▶ [PROBLEM TO SOLVE]: Copy exactly the line containing "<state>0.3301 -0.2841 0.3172" and all lines after it, through the last line of the material below; omit everything before it.

▶ [SOURCE MATERIAL]:

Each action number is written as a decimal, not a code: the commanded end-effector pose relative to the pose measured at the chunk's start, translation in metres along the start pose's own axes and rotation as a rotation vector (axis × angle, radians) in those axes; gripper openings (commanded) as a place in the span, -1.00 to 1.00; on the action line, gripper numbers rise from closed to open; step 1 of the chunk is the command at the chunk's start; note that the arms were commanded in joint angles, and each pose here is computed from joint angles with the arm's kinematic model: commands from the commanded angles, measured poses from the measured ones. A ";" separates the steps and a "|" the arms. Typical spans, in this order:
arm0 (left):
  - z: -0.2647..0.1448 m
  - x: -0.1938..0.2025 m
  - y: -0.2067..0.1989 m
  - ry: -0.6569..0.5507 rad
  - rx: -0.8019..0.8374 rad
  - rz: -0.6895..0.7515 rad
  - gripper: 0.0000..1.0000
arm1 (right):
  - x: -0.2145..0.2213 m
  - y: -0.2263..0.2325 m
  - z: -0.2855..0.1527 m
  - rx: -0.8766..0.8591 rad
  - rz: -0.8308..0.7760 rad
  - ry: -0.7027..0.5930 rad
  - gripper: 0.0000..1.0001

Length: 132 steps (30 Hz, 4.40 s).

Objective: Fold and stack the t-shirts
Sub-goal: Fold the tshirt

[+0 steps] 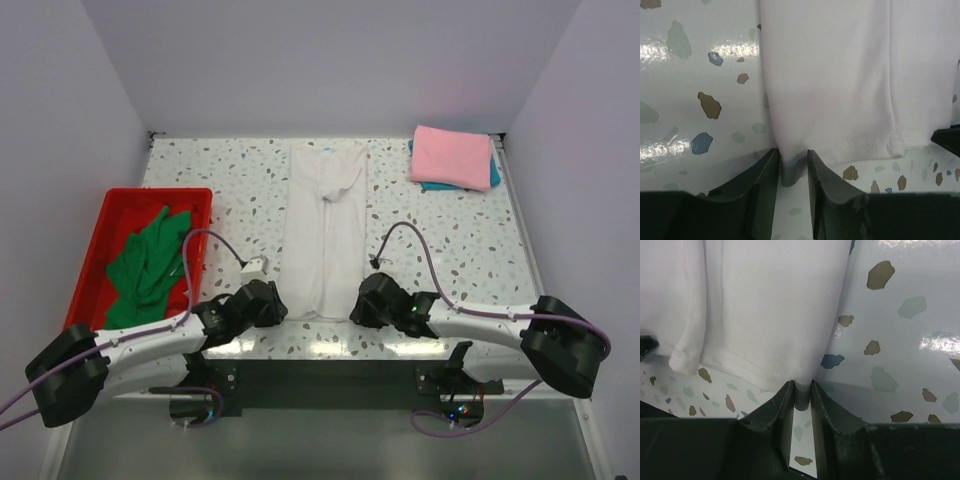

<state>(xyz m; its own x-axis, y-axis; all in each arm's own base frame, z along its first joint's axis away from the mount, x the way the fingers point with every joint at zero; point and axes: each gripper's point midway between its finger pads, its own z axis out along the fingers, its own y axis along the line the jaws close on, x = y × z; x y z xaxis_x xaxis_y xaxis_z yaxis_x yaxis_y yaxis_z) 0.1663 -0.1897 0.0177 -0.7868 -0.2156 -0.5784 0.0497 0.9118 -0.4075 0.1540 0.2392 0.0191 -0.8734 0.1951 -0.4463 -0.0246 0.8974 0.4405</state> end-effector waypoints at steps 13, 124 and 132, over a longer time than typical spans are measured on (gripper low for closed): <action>-0.007 0.042 -0.002 0.106 0.056 0.012 -1.00 | 0.012 -0.027 -0.028 0.054 -0.047 -0.026 -1.00; 0.198 -0.267 -0.067 -0.176 0.022 0.012 -0.95 | -0.315 0.022 0.136 0.140 -0.144 -0.190 -0.63; 0.225 -0.257 -0.038 -0.137 -0.080 -0.005 -0.93 | -0.301 -0.004 0.166 0.181 -0.127 -0.122 -0.63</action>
<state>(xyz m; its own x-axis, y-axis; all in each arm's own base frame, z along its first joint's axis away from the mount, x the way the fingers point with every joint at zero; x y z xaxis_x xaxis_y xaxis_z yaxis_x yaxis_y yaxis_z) 0.4956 -0.2583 0.0305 -0.7002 -0.2677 -0.6619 0.0243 0.9176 -0.3968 0.4964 0.2453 0.0291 -0.7892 0.1278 -0.6007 -0.0277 0.9697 0.2427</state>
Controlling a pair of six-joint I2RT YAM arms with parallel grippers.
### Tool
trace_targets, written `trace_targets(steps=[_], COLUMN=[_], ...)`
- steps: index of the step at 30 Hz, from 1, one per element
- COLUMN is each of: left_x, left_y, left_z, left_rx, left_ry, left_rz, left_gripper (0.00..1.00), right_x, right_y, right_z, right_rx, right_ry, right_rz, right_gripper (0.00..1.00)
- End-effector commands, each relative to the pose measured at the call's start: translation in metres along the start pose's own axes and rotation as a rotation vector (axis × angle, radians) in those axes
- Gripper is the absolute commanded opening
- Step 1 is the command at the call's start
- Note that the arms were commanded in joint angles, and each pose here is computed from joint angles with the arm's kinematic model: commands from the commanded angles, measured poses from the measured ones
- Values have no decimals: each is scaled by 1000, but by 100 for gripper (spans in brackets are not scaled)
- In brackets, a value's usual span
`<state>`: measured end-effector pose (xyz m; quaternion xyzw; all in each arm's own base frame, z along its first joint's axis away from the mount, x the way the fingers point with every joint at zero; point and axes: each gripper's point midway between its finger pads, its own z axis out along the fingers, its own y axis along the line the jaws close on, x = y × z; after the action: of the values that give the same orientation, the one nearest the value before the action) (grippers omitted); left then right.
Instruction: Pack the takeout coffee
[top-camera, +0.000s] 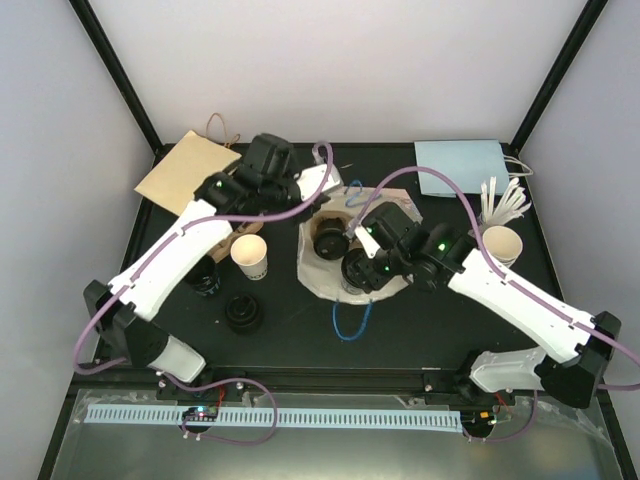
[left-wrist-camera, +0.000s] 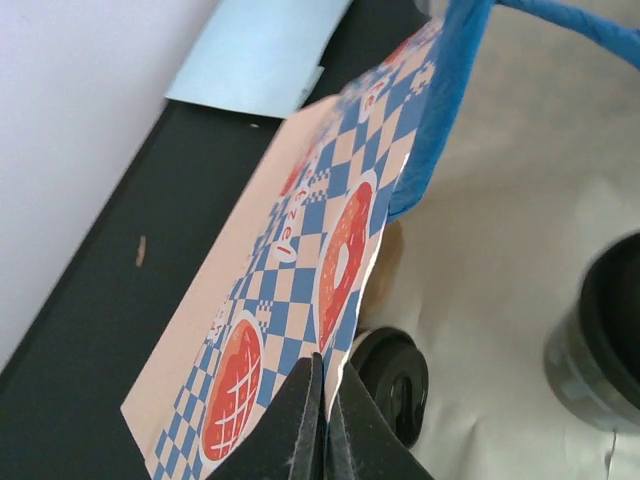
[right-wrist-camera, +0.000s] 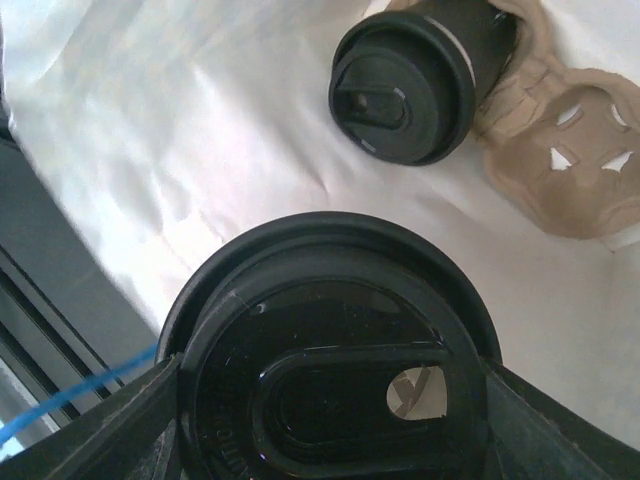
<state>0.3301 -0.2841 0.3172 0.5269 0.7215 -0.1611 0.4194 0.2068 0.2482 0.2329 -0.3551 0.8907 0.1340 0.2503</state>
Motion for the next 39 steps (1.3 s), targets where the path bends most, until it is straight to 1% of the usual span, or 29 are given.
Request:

▶ [ANSWER TO THIS TASK]:
<state>0.3301 -0.2841 0.3172 0.5269 0.7215 -0.1611 0.4194 0.2068 0.2482 0.2329 -0.3551 0.8907 0.1340 0.2503</state>
Motion for the next 39 steps (1.3 s), targets where the path bends most, until it is straight to 1% of the usual span, or 29 are given.
Request:

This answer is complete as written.